Kalbimizi açmadığımız, kırılgan yerlerimizi göstermemek adına kabuklar ördüğümüz, yumuşak karnımızı en güçlü göstermeye çalıştığımız o hallerimiz var ya hani, bildiniz mi? İncinmekten korkuyoruz zira. Samimiyetten, yakınlıktan, acıyorum demekten, ben üzülüyorum demekten… Öylece kalbimizi koyamayız ki ortaya, zarar gelir. Böyle düşünüyoruz. Bunu saklamak mahremiyet timsali gibi zihinlerde… Sanki ayıp gibi. Tüm diğer yüklenen ve çiğnemeden yuttuğumuz değerler gibi bunu da yutmuşuz a dostlar… Sonra yoruluyoruz. Kendimizle verdiğimiz savaşın dışarıya karşı olandan daha büyük olduğunu anlamıyoruz. İçeri bakamadıkça dışarıda suçlu arıyoruz. İçimizdeki çocukları öpüp koklayıp sarıp sarmalamadıkça o içeride büzüşen çocuk hırçınlaşıyor. Kalplerimiz yoruldu, soluğumuz kesildi, nefes almakta zorlanıyoruz. Nefes dediğin, bilinçsiz yaptığımız alış verişten öte bir şey olmalı değil mi?

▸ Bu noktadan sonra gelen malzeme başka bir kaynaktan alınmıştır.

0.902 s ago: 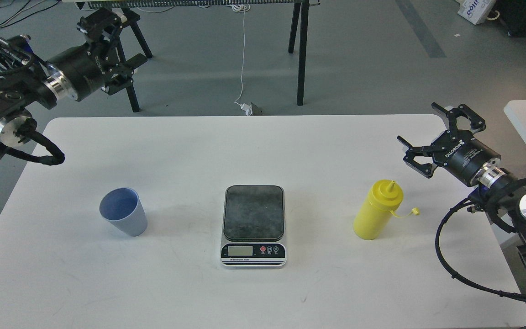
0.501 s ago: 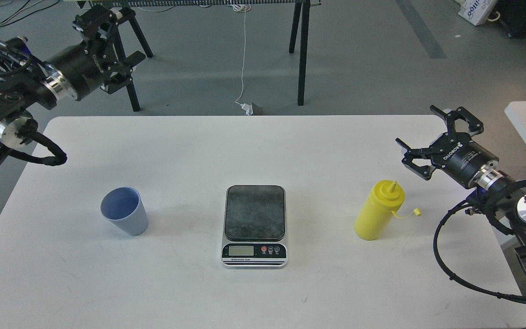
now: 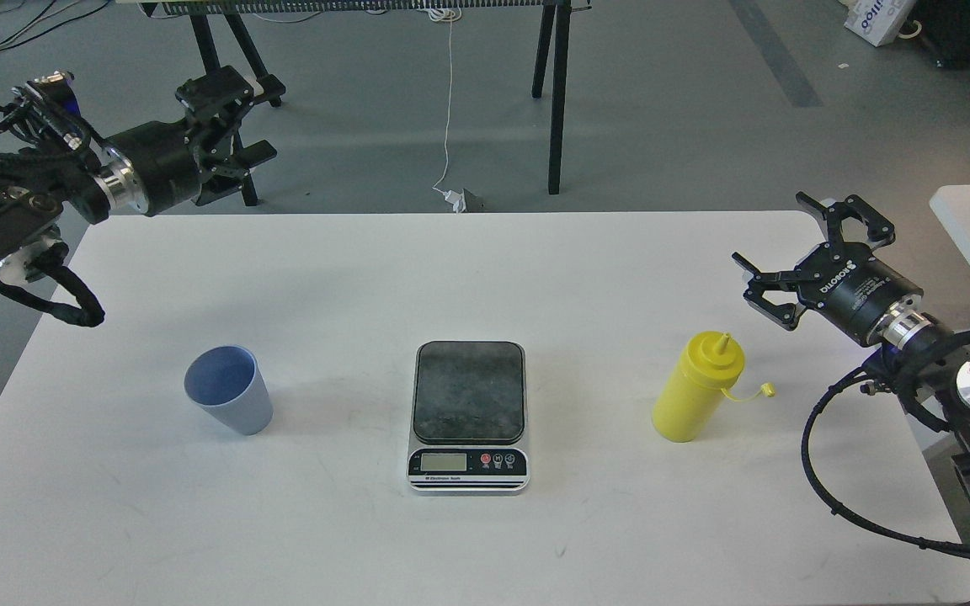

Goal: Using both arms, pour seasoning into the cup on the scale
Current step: 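Move the left gripper forward toward the blue cup, then lower the left gripper onto the blue cup and grasp it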

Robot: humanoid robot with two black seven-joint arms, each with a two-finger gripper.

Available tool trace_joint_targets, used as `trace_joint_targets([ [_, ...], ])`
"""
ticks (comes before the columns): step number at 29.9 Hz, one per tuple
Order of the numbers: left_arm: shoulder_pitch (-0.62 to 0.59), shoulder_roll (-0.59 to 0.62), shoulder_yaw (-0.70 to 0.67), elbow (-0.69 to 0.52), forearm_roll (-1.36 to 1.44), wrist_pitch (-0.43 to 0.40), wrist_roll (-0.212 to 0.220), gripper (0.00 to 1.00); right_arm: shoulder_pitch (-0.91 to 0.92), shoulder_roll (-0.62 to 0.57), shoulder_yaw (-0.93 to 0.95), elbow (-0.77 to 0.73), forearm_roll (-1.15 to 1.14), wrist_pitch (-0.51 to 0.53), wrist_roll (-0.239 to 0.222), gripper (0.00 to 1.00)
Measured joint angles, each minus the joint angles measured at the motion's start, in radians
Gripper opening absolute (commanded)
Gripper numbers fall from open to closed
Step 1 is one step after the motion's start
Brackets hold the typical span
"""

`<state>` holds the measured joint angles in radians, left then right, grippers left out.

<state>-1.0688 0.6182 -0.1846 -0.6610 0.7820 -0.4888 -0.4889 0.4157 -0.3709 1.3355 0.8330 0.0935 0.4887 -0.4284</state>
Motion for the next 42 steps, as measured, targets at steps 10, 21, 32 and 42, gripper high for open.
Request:
trace_joint_targets([
  [10,-0.086,0.118,0.006,-0.231,0.845,0.0,0.0,1.0,-0.002,-0.001,-0.009,0.009,-0.004,0.0,0.0,0.99],
  [21,-0.088,0.15,0.225,-0.363,1.238,0.0,0.0,1.0,0.006,0.003,-0.009,0.009,-0.009,0.0,0.0,0.99],
  [32,-0.078,0.162,0.333,-0.353,1.306,0.0,0.0,1.0,0.005,0.007,-0.008,0.009,-0.009,0.0,0.0,0.99],
  [42,-0.041,0.161,0.34,-0.35,1.303,0.0,0.0,0.98,0.002,0.007,-0.008,0.008,-0.009,0.0,0.0,0.99],
])
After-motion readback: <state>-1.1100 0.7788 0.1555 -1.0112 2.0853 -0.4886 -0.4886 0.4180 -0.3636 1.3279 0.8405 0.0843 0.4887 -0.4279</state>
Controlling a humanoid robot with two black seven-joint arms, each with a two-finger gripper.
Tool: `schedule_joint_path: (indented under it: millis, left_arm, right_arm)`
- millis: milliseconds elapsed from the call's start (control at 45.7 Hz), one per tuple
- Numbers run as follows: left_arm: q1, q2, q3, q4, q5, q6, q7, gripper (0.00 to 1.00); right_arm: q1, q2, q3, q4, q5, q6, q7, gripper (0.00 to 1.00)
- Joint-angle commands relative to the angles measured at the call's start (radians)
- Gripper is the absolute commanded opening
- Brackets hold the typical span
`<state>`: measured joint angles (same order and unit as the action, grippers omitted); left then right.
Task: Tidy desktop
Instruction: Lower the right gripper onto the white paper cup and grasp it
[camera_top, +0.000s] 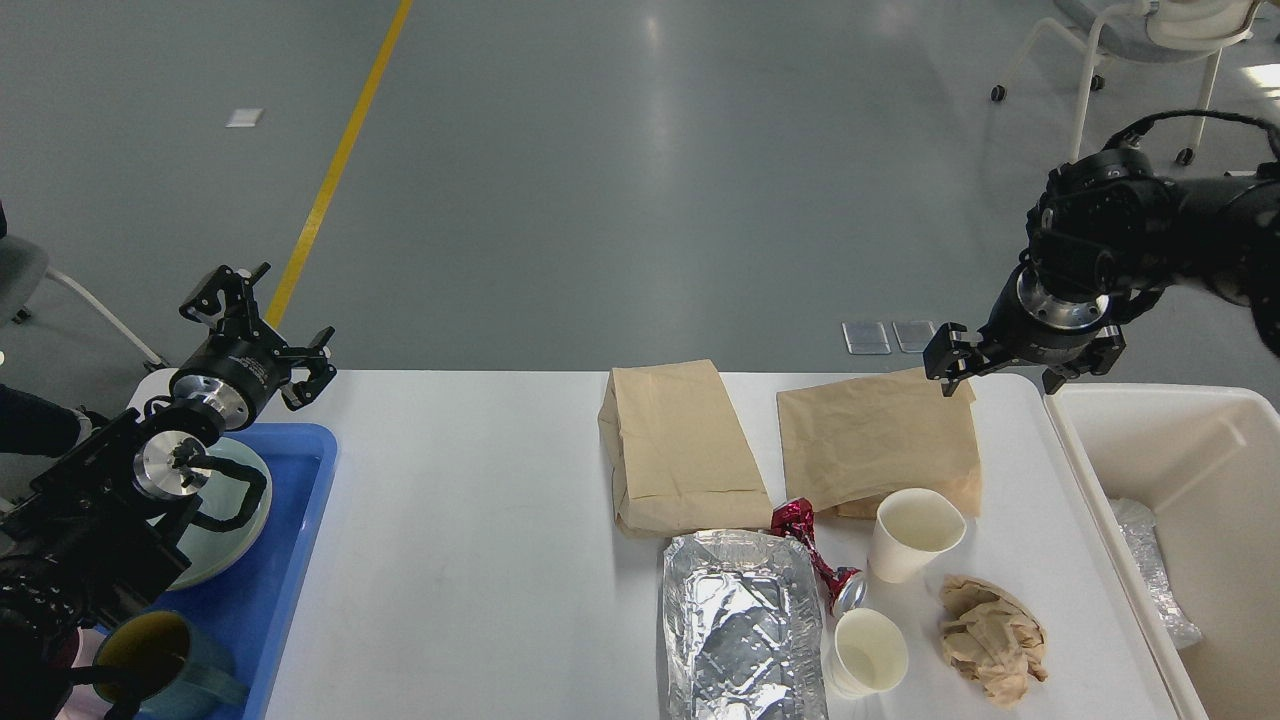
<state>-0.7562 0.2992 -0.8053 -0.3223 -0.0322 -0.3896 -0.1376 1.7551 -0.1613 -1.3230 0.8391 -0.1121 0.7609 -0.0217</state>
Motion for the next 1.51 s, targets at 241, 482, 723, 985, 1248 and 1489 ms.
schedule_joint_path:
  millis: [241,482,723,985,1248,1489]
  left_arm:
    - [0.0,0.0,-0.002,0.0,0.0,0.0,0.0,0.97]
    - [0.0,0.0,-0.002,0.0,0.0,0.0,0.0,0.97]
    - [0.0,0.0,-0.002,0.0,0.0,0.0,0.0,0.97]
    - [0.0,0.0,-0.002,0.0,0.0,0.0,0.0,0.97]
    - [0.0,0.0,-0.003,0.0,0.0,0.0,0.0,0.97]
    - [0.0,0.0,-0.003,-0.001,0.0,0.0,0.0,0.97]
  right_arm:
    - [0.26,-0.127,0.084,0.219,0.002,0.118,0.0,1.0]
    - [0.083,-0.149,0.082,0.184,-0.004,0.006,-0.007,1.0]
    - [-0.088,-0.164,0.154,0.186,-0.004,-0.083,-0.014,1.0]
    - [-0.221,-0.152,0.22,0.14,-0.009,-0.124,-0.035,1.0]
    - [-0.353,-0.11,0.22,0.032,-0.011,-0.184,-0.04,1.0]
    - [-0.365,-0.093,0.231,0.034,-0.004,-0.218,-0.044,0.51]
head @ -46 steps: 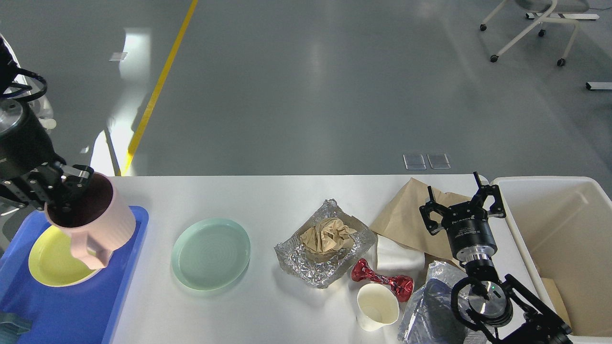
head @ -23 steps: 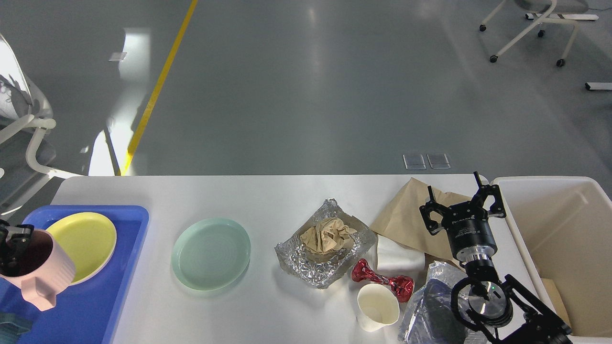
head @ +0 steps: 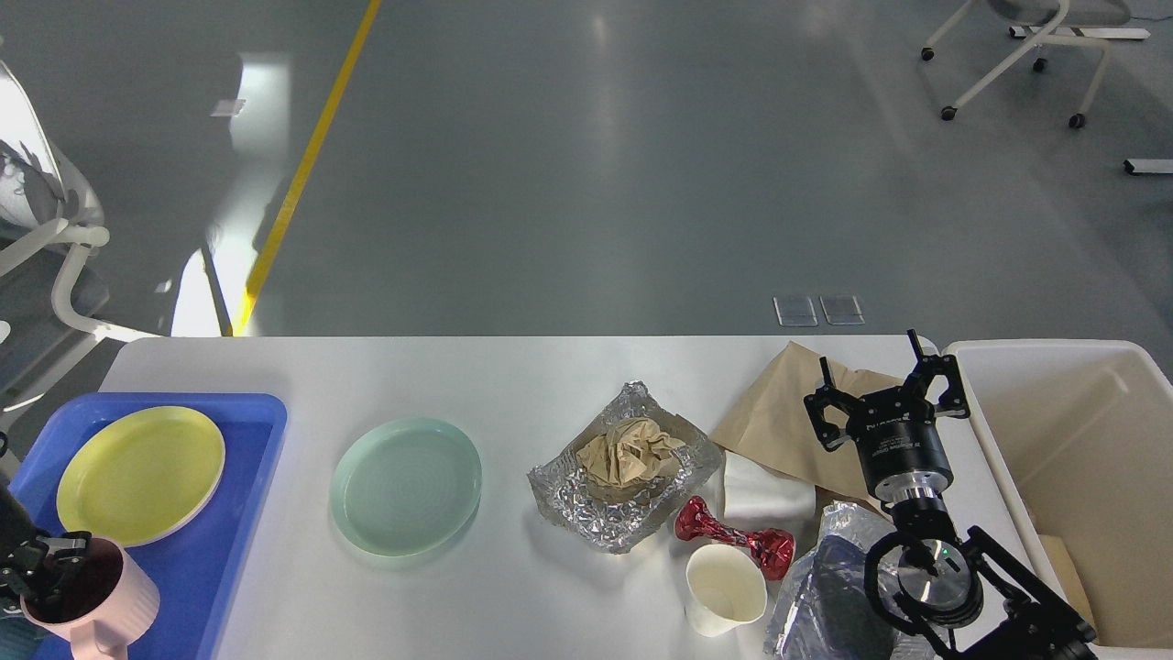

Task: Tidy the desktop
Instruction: 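Lower the pink mug into the blue tray and open the left gripper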

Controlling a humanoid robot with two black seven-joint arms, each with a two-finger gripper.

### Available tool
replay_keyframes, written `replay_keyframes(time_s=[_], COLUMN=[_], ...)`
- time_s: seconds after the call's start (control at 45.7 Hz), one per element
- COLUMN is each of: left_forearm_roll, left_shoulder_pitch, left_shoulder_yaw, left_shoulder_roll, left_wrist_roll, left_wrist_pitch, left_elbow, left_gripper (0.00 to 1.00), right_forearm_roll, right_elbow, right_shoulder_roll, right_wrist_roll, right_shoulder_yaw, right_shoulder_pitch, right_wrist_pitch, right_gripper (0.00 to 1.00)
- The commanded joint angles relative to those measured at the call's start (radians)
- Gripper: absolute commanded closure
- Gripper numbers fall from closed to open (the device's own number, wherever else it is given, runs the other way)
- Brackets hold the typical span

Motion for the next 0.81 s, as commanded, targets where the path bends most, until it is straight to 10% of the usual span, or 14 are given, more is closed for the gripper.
replay_keyframes(time_s=[0.0, 0.569, 0.787], left_forearm_roll=[0.012, 0.016, 0.001], left_shoulder_pitch=[0.056, 0.068, 0.076], left_shoulder_yaw=[-0.062, -0.097, -0.099], left_shoulder_roll=[0.000, 0.028, 0.028], left_wrist_roll=[0.000, 0.000, -0.014], left_wrist_pitch=[0.039, 0.041, 0.145], left_elbow=[0.000, -0.002, -0.006], left_gripper=[0.95, 0.94, 0.23], right_forearm_roll=[0.000, 0.000, 0.000], right_elbow=[0.000, 0.000, 0.000], right_shoulder_roll=[0.000, 0.000, 0.000], right_wrist_roll=[0.000, 0.000, 0.000], right_shoulder_yaw=[0.000, 0.000, 0.000], right_shoulder_pitch=[-0.001, -0.001, -0.001], right_wrist_pitch=[0.000, 0.000, 0.000], right_gripper=[0.00, 0.00, 0.00])
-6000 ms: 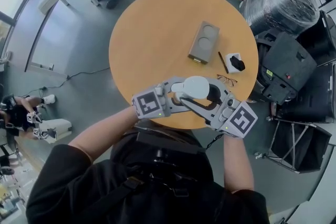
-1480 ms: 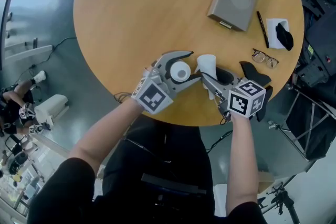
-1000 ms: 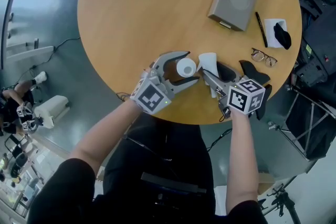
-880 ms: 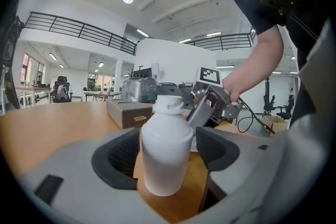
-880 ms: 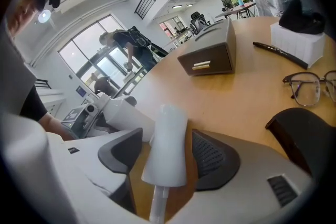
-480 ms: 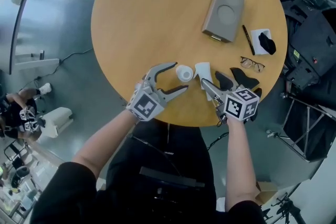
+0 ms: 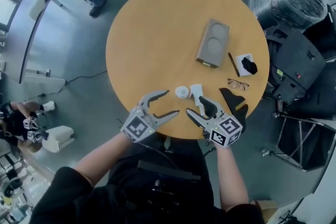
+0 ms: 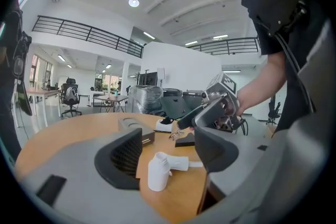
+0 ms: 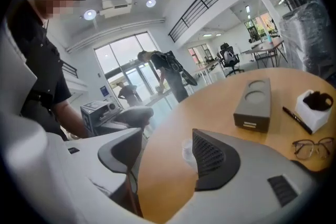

Ne zaman kendimi veya bir başkasını o güçlü ve çığırtkan tablonun içinde görsem, o film karesindeki gibi bir çocuk geliyor aklıma… Yağmurda yalın ayak, ayakları elleri üşümüş, büzüşmüş, içine ağlayan, kimsesiz bir çocuk… Kendimizle aradan çekilsek, bize söyleyecek derdini… “Acıyorum” diyecek. “Canım acıyor”. “Bana sarılmanı istiyorum” diyecek, belki de sadece bu… “Üç kişi miyiz? Ne diyorsun sen, kafam karıştı” deme dostum. Bir dönüp bak içine. İçinde yıllardır dönüp bakmanı, ilgini  bekleyen o çocuğun nemli ve çaresiz gözleriyle karşılaşacaksın önce. Sonra o ne yapacağını bilmeyen “Ben de bilmiyorum ki, nasıl olacak” diye, bebeğini yeni kucağına almış misali o şaşkın anneyi göreceksin biraz ileride. Ve arada kendinin bir parçasını farkedeceksin belki de… “Bu saçmalık da ne canım” diyen. “Buna katlanmak zor” diyeceksin, orada olmaya tahammül edemeyeceksin belki… Orada iki seçeneğin var işte: Mavi hap mı kırmızı hap mı? Seni özgürlüğüne kavuşturacak gerçekleri mi istiyorsun yoksa oradan hızla uzaklaşıp, dışarı dönüp şimdiye kadar kendini uyuşturduğun yalanlarla mı devam edeceksin? Kendini her zerrenle, türlü zayıflıklarınla, karanlıklarınla, sevmeye ve sahiplenmeye mi başlayacaksın, yoksa tahammül edemediğin her parçanla dışarıda karşılaştıkça ateş mi püsküreceksin etrafa. Etraf yanıyor dostum. Yandık… Belki şimdilerde küllerimizden doğmak için. Belki tutup elimizden kendimizi büyütmeyi öğrenmek için. Yeniden insan olmak için… Tüm duygularımızla, tüm varoluşumuzla, tüm eksiklerimizle burada olduğumuzu, insan olmak dediğinin bu olduğunu anlamak ve haykırmak için…

Var mısın yorulan ruhunu kaynağına yollayıp dinlendirmeye, içindekini yeniden büyütmeye? 

Var mısın o karanlık odada kendini görüp kendinle arandan artık çekilmeye? Ve dostum, en uzun mesafe birbirini anlamayan iki kalp arası mesafe derler ya hani, meydan okuyor ve ekleme yapıyorum. En uzak mesafe kalbimizle aramızdaki, o küçük çocuğa dokunamayan bizle aramızdaki, kendimizle aramızdaki mesafedir. Gerisi hikaye… Var mısın meydan okumaya sana öğretilenlere? Şimdi seçebilirsin: Mavi hap mı kırmızı hap mı?